In the listing below, find each line with the string "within" and report it.

------ DATA IN THIS EXERCISE ------

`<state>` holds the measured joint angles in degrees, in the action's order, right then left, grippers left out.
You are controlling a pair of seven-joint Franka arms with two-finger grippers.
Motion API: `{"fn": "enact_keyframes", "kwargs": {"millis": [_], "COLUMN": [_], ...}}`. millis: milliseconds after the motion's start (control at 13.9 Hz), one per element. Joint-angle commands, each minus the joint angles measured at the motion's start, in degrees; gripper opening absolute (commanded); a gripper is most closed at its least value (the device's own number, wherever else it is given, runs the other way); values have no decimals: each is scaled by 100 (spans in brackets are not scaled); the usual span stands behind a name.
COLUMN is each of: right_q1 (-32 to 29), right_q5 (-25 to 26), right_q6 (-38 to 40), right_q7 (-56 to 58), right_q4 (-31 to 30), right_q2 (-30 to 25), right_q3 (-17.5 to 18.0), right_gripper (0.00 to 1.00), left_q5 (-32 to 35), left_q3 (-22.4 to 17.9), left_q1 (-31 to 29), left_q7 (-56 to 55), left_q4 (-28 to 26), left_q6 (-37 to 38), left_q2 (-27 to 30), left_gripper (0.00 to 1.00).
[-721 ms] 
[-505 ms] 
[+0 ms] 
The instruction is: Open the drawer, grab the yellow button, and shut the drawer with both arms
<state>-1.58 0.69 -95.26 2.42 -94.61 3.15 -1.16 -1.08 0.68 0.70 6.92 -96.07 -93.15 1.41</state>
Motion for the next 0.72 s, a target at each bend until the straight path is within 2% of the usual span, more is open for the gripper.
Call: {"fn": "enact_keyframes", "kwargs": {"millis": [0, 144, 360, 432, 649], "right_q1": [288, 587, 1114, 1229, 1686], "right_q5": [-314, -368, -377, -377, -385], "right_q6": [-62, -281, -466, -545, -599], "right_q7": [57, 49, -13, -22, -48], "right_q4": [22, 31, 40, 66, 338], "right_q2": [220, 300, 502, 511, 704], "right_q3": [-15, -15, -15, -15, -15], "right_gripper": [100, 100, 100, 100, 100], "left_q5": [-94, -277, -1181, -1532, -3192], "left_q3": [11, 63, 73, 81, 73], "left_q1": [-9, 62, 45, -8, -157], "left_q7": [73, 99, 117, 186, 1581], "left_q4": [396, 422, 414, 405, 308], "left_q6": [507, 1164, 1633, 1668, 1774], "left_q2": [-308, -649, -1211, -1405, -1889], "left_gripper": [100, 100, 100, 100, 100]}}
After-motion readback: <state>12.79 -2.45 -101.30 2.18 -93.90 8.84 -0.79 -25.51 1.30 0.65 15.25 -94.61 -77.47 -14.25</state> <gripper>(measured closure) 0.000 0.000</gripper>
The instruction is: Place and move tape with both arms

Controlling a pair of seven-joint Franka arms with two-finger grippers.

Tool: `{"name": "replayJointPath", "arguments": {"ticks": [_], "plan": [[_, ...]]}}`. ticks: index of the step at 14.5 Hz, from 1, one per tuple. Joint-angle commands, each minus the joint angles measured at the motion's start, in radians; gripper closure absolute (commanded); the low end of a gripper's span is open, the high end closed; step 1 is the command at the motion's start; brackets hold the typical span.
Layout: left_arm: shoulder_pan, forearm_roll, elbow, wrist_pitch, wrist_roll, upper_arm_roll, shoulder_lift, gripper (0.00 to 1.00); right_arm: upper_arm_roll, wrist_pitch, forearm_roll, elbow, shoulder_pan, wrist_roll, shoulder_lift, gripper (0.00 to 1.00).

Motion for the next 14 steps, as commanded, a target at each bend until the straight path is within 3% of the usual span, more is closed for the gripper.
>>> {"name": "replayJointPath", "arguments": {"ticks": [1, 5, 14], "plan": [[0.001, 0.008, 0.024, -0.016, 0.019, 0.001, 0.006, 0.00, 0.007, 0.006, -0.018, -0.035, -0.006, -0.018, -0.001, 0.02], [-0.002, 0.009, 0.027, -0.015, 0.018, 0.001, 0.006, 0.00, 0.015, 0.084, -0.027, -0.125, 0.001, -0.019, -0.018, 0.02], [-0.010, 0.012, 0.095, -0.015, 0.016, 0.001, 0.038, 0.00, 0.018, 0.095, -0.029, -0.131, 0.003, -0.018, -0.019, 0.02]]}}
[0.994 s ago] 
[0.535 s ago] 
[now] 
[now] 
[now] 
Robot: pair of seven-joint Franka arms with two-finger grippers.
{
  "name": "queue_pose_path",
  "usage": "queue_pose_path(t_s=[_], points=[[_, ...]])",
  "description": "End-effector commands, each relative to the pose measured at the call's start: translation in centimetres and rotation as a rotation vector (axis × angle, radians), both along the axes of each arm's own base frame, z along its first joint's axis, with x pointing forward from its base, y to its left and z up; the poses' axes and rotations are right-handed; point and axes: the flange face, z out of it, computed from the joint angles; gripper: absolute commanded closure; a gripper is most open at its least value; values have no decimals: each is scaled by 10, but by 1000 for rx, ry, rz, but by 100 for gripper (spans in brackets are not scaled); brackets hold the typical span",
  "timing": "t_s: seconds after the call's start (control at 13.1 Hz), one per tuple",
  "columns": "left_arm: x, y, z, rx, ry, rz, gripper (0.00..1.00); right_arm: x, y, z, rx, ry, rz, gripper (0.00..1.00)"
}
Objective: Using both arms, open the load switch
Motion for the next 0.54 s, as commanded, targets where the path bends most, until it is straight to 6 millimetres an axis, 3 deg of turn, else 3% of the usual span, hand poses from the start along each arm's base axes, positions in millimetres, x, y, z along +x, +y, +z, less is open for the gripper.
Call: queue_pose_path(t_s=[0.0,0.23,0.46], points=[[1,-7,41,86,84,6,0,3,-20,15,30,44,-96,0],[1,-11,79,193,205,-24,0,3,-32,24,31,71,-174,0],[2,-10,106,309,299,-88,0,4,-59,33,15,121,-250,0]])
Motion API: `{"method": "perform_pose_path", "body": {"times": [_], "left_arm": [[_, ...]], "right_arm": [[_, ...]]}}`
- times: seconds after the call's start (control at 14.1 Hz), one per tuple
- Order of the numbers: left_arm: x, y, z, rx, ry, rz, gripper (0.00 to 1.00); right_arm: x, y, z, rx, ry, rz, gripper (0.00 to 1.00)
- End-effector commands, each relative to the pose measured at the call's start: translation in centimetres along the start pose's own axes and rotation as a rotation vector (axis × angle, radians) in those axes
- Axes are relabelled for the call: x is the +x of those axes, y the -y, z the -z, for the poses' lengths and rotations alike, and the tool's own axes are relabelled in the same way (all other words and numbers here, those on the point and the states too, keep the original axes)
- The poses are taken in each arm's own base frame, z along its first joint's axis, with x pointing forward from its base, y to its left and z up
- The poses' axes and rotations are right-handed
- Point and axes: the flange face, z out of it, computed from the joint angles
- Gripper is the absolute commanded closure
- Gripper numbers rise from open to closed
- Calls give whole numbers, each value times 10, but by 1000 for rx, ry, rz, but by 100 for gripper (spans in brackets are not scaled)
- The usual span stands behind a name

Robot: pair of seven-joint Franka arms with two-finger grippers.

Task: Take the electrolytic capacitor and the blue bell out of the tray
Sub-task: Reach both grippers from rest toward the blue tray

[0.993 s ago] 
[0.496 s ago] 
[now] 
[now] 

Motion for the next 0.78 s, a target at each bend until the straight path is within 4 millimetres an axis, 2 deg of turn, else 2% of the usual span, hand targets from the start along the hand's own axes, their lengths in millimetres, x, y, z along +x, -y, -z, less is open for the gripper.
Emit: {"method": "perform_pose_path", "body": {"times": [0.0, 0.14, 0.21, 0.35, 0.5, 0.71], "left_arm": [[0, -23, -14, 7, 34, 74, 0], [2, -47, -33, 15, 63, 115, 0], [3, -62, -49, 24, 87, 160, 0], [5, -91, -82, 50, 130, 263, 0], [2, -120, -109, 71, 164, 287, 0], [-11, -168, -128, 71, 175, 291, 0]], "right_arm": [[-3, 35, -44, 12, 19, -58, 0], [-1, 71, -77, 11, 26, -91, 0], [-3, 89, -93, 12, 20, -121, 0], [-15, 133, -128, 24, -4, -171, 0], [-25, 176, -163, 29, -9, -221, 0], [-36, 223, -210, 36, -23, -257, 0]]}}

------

FINAL ANSWER:
Motion for the next 0.72 s, a target at each bend until the straight path is within 2% of the usual span, more is open for the gripper.
Motion for the next 14 steps, as commanded, a target at each bend until the straight path is within 3% of the usual span, more is closed for the gripper.
Motion for the next 0.78 s, a target at each bend until the straight path is within 4 millimetres an axis, 2 deg of turn, else 2% of the usual span, hand targets from the start along the hand's own axes, their lengths in millimetres, x, y, z along +x, -y, -z, less is open for the gripper.

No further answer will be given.